Ashford.com
- Available in: English
- Founded: 1997; 29 years ago
- Headquarters: Tribeca, New York City, New York
- Industry: Retailer of luxury timepieces
- Parent: Luxi Group, LLC
- Website: www.ashford.com
- Commercial: Yes
- Launched: 1997; 29 years ago
- Current status: Active

= Ashford.com =

Ashford.com is an online retailer of luxury watches and other luxury goods. The company is among the oldest online retailers with an initial launch in January 1997. At one point they were the largest luxury retailer online.

==History==
Ashford is a retailer that went online in 1999 as NewWatch.com, in Houston, Texas under the guidance of Rob Shaw, James Whittcomb, and Sean McNamara G.G. In 1999, the company was listed on NASDAQ under the symbol ASFD and underwritten by Goldman Sachs. At launch, the site featured Microsoft's E-Wallet technology alongside Dell, CDW, SkyMall and a handful of other participants. In 1999, Ashford entered into a partnership with Amazon.com, giving Amazon approximately 16.6% of Ashford.com's outstanding common stock. Around this same time they acquired Timezone.com.

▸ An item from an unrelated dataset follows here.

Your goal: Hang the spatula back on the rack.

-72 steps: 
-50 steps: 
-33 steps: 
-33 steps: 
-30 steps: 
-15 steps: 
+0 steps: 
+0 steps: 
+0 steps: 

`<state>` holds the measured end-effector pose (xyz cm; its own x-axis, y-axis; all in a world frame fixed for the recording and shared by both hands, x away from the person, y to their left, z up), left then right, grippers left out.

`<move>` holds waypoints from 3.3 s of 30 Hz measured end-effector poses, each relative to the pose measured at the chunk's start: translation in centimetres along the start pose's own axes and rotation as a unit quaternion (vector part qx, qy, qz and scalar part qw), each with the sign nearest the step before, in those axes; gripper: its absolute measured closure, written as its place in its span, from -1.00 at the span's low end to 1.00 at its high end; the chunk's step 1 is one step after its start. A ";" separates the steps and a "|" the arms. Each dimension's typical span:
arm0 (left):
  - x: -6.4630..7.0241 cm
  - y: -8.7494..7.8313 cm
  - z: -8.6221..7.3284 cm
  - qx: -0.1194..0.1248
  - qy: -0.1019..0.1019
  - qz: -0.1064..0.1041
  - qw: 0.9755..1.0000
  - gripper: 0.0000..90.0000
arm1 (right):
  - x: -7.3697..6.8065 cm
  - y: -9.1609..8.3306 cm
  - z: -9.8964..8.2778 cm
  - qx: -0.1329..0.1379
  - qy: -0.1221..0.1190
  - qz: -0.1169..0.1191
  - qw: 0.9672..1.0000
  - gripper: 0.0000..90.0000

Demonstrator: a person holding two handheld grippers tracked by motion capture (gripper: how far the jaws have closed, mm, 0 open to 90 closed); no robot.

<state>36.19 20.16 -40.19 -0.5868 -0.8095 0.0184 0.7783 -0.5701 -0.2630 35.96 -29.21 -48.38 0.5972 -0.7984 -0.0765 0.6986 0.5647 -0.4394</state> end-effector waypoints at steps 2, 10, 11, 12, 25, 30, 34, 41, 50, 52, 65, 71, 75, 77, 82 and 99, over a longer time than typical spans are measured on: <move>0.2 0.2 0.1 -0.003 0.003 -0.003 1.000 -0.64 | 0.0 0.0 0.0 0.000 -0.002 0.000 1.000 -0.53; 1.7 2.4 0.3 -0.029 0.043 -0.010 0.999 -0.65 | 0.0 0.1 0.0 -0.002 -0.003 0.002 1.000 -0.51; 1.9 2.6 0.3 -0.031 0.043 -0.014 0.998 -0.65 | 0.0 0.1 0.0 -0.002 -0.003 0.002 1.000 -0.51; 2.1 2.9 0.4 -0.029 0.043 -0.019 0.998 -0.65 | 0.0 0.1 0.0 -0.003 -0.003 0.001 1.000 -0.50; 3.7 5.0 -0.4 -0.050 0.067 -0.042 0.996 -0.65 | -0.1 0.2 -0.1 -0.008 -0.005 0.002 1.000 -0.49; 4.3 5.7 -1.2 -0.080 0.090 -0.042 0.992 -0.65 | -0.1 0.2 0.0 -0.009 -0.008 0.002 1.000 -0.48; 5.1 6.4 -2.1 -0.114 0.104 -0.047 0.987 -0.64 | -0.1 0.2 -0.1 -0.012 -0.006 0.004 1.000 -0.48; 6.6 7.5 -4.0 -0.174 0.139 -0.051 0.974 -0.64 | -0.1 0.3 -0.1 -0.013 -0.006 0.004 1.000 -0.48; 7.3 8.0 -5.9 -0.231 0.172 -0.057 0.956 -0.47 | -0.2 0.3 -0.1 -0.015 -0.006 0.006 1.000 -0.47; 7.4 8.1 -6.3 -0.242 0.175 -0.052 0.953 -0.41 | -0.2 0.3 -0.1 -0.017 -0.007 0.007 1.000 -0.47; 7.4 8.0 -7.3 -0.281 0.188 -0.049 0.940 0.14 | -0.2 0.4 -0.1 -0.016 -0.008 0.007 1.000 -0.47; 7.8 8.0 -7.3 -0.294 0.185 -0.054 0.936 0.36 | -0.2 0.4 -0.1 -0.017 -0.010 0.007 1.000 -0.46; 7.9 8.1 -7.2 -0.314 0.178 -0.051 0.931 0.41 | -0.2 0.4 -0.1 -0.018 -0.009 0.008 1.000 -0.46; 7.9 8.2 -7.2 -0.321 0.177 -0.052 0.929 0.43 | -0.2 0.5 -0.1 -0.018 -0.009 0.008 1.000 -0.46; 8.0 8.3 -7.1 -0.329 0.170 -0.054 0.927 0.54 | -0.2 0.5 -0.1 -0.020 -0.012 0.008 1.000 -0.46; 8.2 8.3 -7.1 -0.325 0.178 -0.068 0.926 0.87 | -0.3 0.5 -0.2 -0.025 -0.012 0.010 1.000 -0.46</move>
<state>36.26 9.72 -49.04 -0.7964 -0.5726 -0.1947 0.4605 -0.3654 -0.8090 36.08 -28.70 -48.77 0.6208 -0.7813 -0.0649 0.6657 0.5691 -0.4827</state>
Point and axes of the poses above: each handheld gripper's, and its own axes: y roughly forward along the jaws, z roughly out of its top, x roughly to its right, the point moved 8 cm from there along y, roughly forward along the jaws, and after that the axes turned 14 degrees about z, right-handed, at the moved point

In 2000, Ashford acquired a $25,000,000 three-year loan from Congress Financial Corporation, which it used to acquire Jasmin.com. In 2001, they acquired Guild.com, Watchnetwork.com and renewed their partnership with Amazon.com as well as entering into an agreement with eBay to sell outlet watches. Also in March, a promotion with Amazon led to an accounting conflict that ended in Ashford being fined due to non-compliance with GAAP policies.

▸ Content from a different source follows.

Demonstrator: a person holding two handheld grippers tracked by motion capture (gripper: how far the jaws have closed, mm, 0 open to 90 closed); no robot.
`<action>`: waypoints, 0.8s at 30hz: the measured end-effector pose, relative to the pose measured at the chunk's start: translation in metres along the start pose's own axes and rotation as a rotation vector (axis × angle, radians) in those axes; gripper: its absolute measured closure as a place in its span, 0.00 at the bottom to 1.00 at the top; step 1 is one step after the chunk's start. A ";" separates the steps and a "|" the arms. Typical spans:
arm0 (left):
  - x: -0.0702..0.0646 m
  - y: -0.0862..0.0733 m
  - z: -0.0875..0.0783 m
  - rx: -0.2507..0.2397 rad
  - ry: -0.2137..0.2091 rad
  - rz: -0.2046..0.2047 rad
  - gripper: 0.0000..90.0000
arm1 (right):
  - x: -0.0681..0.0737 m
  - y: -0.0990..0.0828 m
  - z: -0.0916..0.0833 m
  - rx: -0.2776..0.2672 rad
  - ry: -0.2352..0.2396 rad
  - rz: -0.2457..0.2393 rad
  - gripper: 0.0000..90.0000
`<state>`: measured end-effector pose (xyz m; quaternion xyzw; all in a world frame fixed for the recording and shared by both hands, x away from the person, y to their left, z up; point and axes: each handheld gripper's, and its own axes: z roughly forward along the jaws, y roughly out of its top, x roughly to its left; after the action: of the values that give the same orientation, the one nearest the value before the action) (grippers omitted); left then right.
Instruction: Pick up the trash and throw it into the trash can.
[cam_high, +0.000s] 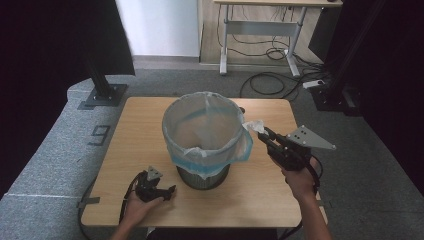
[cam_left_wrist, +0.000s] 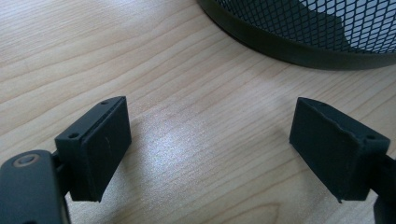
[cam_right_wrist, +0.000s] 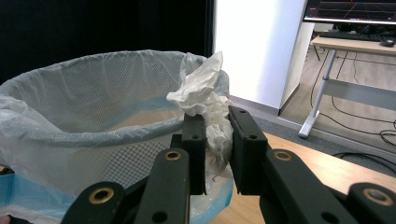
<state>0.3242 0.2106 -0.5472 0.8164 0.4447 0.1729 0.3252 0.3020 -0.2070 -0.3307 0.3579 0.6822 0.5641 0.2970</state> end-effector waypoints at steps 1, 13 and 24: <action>0.000 0.000 0.000 0.000 0.000 0.000 0.14 | 0.000 0.001 0.001 -0.001 0.002 -0.003 0.86; -0.001 0.000 0.000 0.001 -0.002 0.002 0.14 | 0.005 0.008 0.014 0.012 0.023 -0.005 0.86; -0.001 0.000 0.000 0.001 -0.002 0.003 0.14 | 0.010 0.013 0.025 0.020 0.035 -0.009 0.85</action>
<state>0.3235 0.2100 -0.5471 0.8173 0.4434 0.1722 0.3253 0.3187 -0.1832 -0.3227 0.3477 0.6947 0.5621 0.2838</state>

In September 2001, Ashford was acquired by ecommerce service provider GSI Commerce (formerly Global Sports). Years later in 2003, it was sold to Odimo Inc. who then sold it to the current owner Luxi Group in 2007.

As of 2012, Ashford was ranked #323 on the Internet Retailer Top 500, placing it among the largest web merchants in the United States.

==Collection==
Currently, Ashford carries watches and luxury items from Revue Thommen, Cartier, Movado, Breitling, Baume & Mercier, Ebel, Corum, Rado, International Watch Company (IWC) and other luxury watch brands.